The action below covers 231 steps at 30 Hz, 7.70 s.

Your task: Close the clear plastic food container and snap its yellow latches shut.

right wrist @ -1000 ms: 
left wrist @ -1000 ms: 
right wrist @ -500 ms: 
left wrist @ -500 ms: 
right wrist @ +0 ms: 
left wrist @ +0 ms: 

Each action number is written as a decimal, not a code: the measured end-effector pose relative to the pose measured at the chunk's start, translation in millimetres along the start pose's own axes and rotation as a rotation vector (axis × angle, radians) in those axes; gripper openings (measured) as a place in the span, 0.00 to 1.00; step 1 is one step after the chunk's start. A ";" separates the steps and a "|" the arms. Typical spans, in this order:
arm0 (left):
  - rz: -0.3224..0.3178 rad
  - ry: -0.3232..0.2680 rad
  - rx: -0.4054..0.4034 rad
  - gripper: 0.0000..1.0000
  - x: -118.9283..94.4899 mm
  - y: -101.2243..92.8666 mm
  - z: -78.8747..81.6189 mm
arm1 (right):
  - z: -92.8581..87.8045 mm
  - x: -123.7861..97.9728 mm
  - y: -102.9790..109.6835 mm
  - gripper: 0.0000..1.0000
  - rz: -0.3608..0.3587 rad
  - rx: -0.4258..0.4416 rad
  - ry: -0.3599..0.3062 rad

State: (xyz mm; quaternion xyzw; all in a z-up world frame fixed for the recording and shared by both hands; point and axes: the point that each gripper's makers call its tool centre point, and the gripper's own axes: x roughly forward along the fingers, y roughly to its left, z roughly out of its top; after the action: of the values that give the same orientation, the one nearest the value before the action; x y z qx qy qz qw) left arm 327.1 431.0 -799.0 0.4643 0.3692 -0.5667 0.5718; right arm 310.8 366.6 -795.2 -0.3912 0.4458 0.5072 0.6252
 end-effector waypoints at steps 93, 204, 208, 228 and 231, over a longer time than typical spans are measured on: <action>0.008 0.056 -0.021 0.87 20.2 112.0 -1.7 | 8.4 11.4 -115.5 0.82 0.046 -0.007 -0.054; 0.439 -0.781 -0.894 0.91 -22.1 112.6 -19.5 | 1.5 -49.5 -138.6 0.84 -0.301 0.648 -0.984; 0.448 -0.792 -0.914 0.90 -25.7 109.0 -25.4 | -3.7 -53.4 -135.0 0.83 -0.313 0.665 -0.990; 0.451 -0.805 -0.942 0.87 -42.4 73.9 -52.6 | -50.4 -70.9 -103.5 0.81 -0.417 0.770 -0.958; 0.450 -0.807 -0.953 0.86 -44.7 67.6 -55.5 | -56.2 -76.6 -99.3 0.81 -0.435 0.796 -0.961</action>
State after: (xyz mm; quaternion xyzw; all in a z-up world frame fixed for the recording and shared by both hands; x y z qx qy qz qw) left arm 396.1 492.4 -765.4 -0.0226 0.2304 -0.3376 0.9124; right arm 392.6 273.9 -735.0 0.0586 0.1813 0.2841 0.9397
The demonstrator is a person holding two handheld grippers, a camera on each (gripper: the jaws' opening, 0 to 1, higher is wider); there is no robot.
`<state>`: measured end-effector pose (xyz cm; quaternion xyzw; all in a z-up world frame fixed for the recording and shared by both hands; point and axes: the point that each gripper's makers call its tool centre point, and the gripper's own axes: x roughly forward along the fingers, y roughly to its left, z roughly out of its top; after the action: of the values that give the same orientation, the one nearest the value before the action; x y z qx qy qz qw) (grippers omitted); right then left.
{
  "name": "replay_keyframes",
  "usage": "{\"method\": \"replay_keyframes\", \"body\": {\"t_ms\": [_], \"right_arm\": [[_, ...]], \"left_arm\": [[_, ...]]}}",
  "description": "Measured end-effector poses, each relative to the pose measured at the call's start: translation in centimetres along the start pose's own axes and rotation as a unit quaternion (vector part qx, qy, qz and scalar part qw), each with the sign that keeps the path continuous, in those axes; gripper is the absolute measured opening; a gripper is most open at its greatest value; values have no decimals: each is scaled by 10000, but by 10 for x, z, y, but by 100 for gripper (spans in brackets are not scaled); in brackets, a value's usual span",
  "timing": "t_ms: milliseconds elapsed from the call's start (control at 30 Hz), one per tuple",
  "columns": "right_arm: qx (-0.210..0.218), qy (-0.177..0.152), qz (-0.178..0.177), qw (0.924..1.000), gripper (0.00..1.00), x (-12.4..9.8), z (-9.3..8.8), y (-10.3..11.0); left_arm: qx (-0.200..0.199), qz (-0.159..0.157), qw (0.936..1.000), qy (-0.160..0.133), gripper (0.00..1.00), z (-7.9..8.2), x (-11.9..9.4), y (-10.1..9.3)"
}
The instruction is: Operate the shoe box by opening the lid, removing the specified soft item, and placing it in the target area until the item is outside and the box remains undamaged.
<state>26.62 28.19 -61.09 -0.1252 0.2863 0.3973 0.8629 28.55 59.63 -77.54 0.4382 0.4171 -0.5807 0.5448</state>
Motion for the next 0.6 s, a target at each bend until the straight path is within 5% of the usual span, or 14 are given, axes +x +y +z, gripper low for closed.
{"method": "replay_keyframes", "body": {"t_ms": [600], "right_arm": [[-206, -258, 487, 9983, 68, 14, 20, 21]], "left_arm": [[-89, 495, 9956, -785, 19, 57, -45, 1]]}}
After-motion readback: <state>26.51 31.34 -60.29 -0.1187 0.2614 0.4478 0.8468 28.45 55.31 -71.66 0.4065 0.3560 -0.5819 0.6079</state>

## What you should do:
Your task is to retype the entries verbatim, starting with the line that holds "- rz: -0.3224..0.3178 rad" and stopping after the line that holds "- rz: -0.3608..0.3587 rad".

## Solution:
  - rz: -0.3224..0.3178 rad
  - ry: -0.3232..0.2680 rad
  - rx: -0.4054..0.4034 rad
  - gripper: 0.0000..1.0000
  - x: -118.9283..94.4899 mm
  - y: -101.2243..92.8666 mm
  - z: -78.8747..81.6189 mm
arm1 (right):
  - z: -92.8581..87.8045 mm
  - x: -123.7861..97.9728 mm
  - y: -102.9790..109.6835 mm
  - gripper: 0.0000..1.0000
  - rz: -0.3608..0.3587 rad

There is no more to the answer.